This model can generate synthetic images and may produce content that is inaccurate, offensive, or otherwise inappropriate. Users should implement robust safety guardrails — including content filtering, abuse monitoring, and access controls— to reduce the risk of harmful outputs. Users are responsible for ensuring that their use of the model complies with all applicable laws and regulations, and for regularly reviewing and updating their guardrails as risks evolve.

For more information about the implementation of Cosmos pre and post guardrails to improve model safety, please see the [Cosmos-1.0 Guardrail Model](https://huggingface.co/nvidia/Cosmos-1.0-Guardrail).

## Inference:  
**Engine**: SGLang Diffusion   
**Test Hardware**: H100

## Ethical Considerations:
NVIDIA believes Trustworthy AI is a shared responsibility and we have established policies and practices to enable development for a wide array of AI applications.  When downloaded or used in accordance with our terms of service, developers should work with their internal developer team to ensure these software components meet requirements for the relevant industry and use case and address unforeseen product misuse.   

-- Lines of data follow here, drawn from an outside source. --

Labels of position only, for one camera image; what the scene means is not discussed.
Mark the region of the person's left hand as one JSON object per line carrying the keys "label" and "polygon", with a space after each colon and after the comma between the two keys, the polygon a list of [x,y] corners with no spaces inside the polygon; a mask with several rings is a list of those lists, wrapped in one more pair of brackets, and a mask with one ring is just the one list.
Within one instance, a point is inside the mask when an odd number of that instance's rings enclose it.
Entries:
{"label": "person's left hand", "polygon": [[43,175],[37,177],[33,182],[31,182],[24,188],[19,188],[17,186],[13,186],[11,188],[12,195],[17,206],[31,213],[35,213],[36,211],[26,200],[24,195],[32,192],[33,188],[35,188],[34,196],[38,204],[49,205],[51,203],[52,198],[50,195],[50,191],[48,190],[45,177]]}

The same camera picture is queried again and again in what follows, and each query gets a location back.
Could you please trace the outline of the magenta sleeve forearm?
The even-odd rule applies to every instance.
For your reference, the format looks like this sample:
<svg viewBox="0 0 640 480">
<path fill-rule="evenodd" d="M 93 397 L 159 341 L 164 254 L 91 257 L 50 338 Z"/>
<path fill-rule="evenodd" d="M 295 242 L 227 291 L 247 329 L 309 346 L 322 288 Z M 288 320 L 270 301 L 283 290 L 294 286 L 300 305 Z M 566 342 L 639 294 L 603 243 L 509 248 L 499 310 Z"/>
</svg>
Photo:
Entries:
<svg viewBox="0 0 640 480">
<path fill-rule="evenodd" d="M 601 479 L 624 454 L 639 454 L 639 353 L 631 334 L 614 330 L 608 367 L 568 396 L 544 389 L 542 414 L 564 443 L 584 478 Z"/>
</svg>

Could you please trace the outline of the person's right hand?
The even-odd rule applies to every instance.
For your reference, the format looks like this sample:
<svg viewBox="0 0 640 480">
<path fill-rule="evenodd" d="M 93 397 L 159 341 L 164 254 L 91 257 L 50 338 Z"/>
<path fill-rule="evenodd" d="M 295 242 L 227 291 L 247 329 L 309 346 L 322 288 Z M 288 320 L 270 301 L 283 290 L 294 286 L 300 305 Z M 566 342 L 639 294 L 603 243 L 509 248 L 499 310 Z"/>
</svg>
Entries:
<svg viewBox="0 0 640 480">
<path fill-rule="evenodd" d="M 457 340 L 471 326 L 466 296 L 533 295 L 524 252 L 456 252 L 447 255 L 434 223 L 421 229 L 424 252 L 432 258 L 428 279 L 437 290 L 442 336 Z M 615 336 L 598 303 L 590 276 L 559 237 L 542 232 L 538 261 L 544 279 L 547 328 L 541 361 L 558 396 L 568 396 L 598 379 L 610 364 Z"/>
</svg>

Please make sure you have proper rights and permissions for all input image and video content; if image or video includes people, personal health information, or intellectual property, the image or video generated will not blur or maintain proportions of image subjects included.

Users are responsible for model inputs and outputs. Users are responsible for ensuring safe integration of this model, including implementing guardrails as well as other safety mechanisms, prior to deployment.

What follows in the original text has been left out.